For this project, I will synthesise the data contained in the above dataset. 

It consists of monthly rainfall records for a Met Éireann station at Bonham St. in Co. Dublin.

The data contains 170 rows. (The first 13 being descriptors of the data)

There are 7 columns of data included in the data set:

* year - Year
* month - Month
* rain - Precipitation Amount (mm)
* gdf - Greatest daily fall (mm)
* rd - Number of rain days (0.2mm or more)
* wd - Number of wet days (1.0 mm or more)	
* ind - Indicator

https://www.met.ie/climate/available-data/long-term-data-sets

There has not been any research into this particular dataset that I have been able to locate, so this notebook
will display assumptions that I am making and not from any other sources.

In [None]:
import numpy as np
import matplotlib.pyplot as plt
import pandas as pd
import seaborn as sns
from datetime import date, time, datetime

In [None]:
# Naming as df and reading it into python
df = pd.read_csv("Bonham_St._Rainfall.csv", skiprows=13)

In [None]:
df = df.dropna()

df.describe(include='all')

As you can see, there are multiple parts of this dataset which are missing information. I have chosen to remove these incomplete sections of the data.
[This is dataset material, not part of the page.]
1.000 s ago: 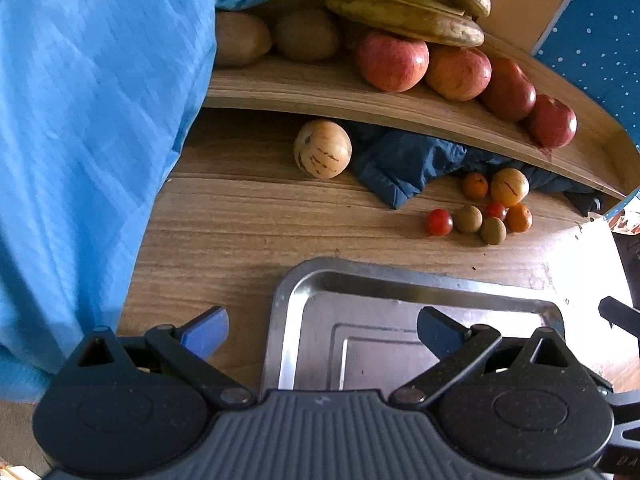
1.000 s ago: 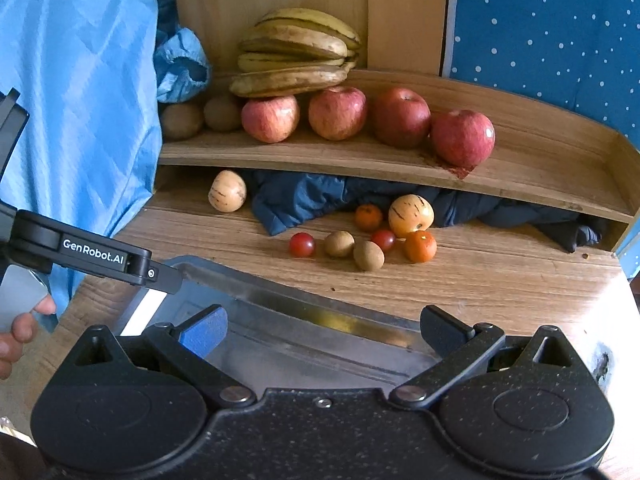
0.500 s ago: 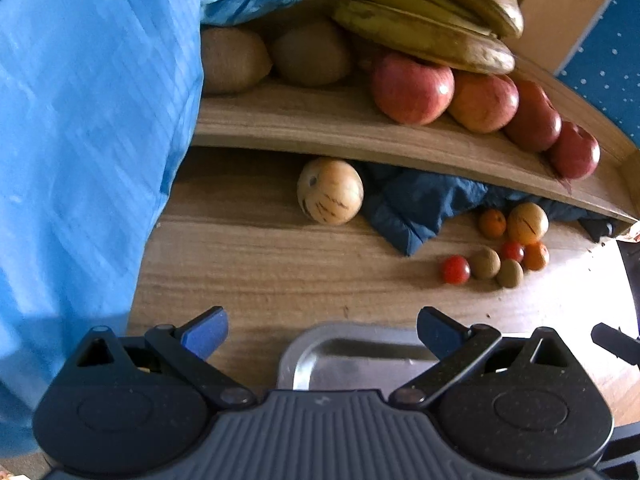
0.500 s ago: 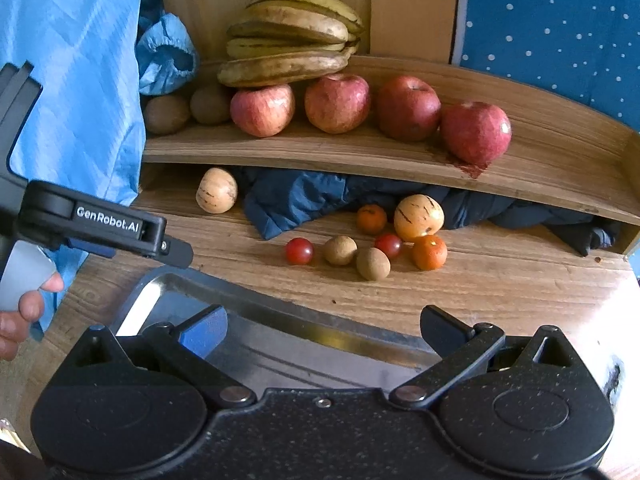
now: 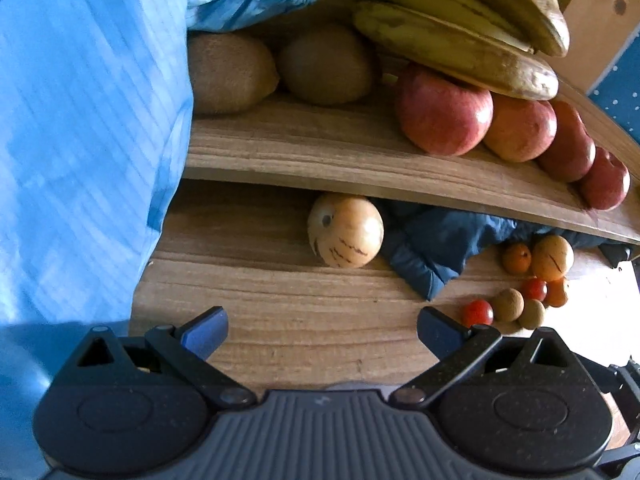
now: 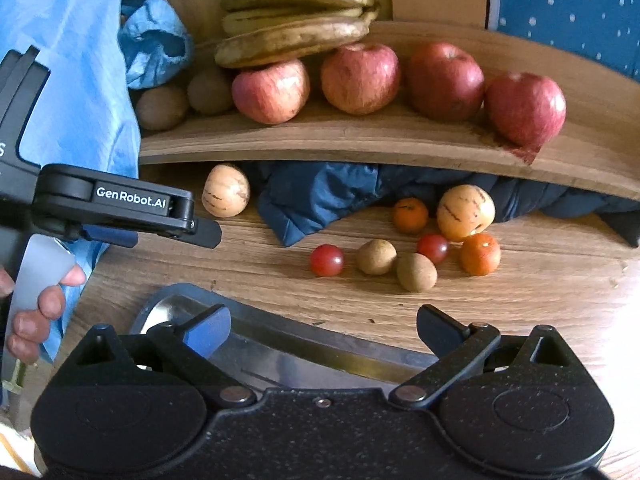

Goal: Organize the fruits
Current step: 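Grasp the striped round fruit with left tool while right grasps red tomato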

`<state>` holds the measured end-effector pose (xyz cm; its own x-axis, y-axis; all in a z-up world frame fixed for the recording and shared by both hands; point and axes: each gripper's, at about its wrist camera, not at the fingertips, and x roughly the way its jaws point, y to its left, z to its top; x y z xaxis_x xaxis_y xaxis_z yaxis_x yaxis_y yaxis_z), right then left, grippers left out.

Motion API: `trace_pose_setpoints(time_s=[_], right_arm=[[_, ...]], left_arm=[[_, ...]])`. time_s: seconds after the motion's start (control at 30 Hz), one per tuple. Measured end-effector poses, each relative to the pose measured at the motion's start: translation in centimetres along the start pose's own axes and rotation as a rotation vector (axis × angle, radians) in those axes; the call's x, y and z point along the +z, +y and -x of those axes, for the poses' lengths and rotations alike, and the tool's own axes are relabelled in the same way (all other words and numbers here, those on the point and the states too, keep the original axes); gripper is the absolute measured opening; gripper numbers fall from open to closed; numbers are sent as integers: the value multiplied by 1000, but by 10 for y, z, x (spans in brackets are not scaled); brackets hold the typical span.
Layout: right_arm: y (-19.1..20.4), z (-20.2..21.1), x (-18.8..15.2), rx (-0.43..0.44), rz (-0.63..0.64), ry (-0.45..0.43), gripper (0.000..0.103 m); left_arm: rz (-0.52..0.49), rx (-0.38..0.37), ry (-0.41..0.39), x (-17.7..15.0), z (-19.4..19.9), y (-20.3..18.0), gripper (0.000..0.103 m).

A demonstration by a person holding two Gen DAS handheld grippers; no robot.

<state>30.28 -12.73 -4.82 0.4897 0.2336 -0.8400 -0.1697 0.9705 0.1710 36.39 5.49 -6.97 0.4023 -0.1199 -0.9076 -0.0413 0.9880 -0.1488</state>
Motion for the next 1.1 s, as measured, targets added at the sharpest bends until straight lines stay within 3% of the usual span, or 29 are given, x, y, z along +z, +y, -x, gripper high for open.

https://www.met.ie/climate/available-data/long-term-data-sets

*"Although there are recognized uncertainties in the early record, it is concluded that the derived series offers valuable insights for understanding multi-decadal rainfall variability in Ireland, a sentinel location in northwest Europe and provides a firm basis for benchmarking other long-term records and future reconstructions."* Met Éireann, last accessed 04/12/23

In [None]:
# Pie chart of years survey active
Rain=df.year.value_counts()
Rain.plot(kind='pie',autopct="%.2f%%");

From the above pie chart, we can see that rainfall was recorded at Bonham St. station from 1942 to 1954.



In [None]:
df_1942 = df[0:12]
df_1943 = df[12:24]
df_1944 = df[24:36]
df_1945 = df[36:48]
df_1946 = df[48:60]
df_1947 = df[60:72]
df_1948 = df[72:84]
df_1949 = df[84:96]
df_1950 = df[96:108]
df_1951 = df[108:120]
df_1952 = df[120:132]
df_1953 = df[132:144]
df_1954 = df[144:156]

I know there is a much better way of assigning the year and months this data was recorded using time series but I just kept getting it wrong and an extensive google search would not allow me to find out how to assign time series to data that does not contain a day.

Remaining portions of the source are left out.